Thanks for watching! Checkout the description for the MEDIUM article (published in Towards Data Science) that accompanies this video. Hopefully that should answer questions. Also please follow here and on medium for fun updates like this!
I can’t speak for every case. But in linear regression, we assume the distribution of the labels follows a normal distribution. And the normal distribution can be characterized by a mean and standard deviation. And if you substitute this is the “maximum likelihood estimation”, the math with simplify to optimizing the residual sum or squares ( which is proportional to the mean squared error ) to compute the coefficients in the linear regression hypothesis. I explain this in the entire probability and likelihood videos too if that helps
It was probably a subject that I had been trying to clarify in my head for a month and could not clarify it. Maybe because I'm a little detail-oriented. Thanks to you, brother, I understood the subject. Thanks to UA-cam, you have a brother from the other side of the world. Thank you very much.
Thank you. Studying mathematics and statistics in college. I really like this video. My professor told me that “ the most important thing for statistics is : you have to understand the basic logic first using a basic example or daily life example, know what u want and what you need to do“. The second important thing is to “remember the notation and to read the books and study by myself. I really like the first part of the video---that’s the key and core idea for most likely function. Why i watch this video! 😂, Because want to refresh the idea. Doing harder problems with only notations and symbols, get lost.
This is great! However it's really important to not confuse the probability density function (p(x)) with the probability of x. For one p(x) can be larger than 1!
it's great that you thought of making a video on comparison between probability and likelihood. However, I think in the initial graphs, the y-axis do not represent probability values. They are probability-density values at various x.
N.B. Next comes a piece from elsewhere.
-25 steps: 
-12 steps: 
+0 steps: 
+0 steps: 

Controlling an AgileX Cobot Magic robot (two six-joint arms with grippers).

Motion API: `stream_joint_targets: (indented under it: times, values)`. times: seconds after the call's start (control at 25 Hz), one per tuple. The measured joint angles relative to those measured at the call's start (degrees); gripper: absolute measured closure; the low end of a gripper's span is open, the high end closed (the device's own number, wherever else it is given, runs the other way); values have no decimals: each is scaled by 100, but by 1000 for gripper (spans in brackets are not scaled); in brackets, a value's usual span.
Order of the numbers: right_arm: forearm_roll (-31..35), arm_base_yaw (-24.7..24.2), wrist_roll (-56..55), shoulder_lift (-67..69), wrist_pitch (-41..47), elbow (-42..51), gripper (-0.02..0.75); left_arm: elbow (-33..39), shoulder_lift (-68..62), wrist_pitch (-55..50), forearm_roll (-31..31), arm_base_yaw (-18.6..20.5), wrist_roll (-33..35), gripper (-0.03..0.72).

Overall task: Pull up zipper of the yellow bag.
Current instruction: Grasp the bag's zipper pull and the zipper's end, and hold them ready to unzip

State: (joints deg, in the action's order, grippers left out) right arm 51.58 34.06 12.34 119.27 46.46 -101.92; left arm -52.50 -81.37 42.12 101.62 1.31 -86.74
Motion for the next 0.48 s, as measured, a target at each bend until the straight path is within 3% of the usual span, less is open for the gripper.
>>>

You also take the logarithm of both sides because that leads to nice properties when differentiating (because log is strictly increasing, it maintains the property that if x1 < x2, then l(x1) < l(x2)). Addressing arithmetic underflow is definitely a useful added benefit too.
Thanks! Great explanation at the beginning (up to about minute 8 which is how far I have gotten). Aren't your example choices of myu and sigma off by a factor of more than 1000 though? Just want to make sure I am clear about it.
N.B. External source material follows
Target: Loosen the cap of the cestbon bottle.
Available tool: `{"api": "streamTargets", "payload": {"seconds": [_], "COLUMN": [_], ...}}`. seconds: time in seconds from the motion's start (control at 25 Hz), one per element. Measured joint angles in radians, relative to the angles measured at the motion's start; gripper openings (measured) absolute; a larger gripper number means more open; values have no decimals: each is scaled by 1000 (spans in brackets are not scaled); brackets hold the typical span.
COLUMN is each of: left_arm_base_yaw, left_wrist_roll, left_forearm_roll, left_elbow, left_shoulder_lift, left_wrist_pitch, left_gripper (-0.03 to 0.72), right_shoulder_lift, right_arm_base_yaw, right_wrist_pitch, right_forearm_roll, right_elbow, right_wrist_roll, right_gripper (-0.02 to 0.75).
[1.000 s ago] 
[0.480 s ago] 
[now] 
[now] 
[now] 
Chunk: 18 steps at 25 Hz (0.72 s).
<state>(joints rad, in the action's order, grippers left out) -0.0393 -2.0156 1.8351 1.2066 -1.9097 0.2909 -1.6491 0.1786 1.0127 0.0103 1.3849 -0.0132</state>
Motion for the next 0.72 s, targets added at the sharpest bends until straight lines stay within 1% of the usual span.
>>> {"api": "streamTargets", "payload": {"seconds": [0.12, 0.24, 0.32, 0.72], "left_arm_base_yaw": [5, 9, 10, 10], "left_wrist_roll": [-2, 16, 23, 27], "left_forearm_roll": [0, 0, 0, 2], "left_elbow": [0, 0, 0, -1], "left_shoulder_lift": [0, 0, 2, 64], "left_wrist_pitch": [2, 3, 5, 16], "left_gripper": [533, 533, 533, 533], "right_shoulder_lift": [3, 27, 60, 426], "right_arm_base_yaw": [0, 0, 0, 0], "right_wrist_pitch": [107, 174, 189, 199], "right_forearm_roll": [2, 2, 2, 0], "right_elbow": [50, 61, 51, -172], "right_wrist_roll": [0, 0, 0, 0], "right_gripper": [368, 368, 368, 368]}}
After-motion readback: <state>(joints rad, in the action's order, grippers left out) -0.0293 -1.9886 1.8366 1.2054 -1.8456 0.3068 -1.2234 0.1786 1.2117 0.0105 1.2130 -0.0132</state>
Nice introduction! Very clear and helpful, thanks. My only nitpick would be that, when you change to logarithms, maybe "L proportional to P" (i.e. "L = kP") should become "log L = log k + log P" - not a proportionality anymore, but a constant offset. The idea of monotonicity is still maintained.
Yep. Good catch. I think that's technically correct. Guess when making this type of video when teaching on the spot, sometimes details like this slip my mind
You were talking about sigma and mean , and everything was clear until when you started talking about theta , where did the sigma and mean go ? are we training the model to make predictions on the model parameters or the distribution parameters ?? Thanks tho.
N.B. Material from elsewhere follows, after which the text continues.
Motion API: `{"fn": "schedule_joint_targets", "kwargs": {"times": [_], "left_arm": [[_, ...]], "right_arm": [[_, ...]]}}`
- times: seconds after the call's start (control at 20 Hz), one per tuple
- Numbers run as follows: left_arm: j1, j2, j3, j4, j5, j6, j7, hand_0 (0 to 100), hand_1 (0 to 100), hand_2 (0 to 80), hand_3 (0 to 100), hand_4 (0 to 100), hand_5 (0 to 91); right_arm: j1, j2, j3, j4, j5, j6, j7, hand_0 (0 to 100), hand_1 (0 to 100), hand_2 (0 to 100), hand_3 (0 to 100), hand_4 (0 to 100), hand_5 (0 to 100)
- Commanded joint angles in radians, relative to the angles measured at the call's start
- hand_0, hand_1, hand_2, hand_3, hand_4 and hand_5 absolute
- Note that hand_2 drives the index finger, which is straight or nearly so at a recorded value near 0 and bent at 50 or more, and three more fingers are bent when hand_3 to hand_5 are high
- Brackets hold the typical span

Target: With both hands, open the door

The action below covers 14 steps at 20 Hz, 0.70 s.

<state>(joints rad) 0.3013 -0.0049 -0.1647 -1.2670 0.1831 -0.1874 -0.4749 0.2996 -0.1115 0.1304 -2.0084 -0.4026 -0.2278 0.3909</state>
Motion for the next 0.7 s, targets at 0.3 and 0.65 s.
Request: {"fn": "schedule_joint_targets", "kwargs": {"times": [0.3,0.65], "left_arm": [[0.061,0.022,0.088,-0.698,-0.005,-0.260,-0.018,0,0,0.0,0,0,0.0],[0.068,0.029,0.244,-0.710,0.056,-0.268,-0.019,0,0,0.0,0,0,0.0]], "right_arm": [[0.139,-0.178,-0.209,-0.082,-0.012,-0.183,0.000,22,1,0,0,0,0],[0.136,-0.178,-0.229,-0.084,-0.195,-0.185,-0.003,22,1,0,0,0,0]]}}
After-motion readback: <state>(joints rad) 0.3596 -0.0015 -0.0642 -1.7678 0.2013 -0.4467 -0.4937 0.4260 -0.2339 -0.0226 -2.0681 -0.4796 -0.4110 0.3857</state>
Is it possible to find probability distribution? Looks like in real world we see only likelihood, couse can't obtain general observation (population), does it?
I don't see any math explanation in this other than showing the equations. but good explanation theoretically. sorry to comment this but i would appreciate if i see actual math and its explinations. thanks
Thanks for commenting! This was my first time teaching in this way with a white boarding strategy. I have tried more for future videos (hopefully they have turned out better)
probabaly a stupid question but, P(y1,y2,y3...) is written as P(y1).P(y2).P(y3)...; P(y1,y2,y3...) isn't this a function, but taking the product P(y1).P(y2).P(y3)... gives me a number? and these two are the same thing?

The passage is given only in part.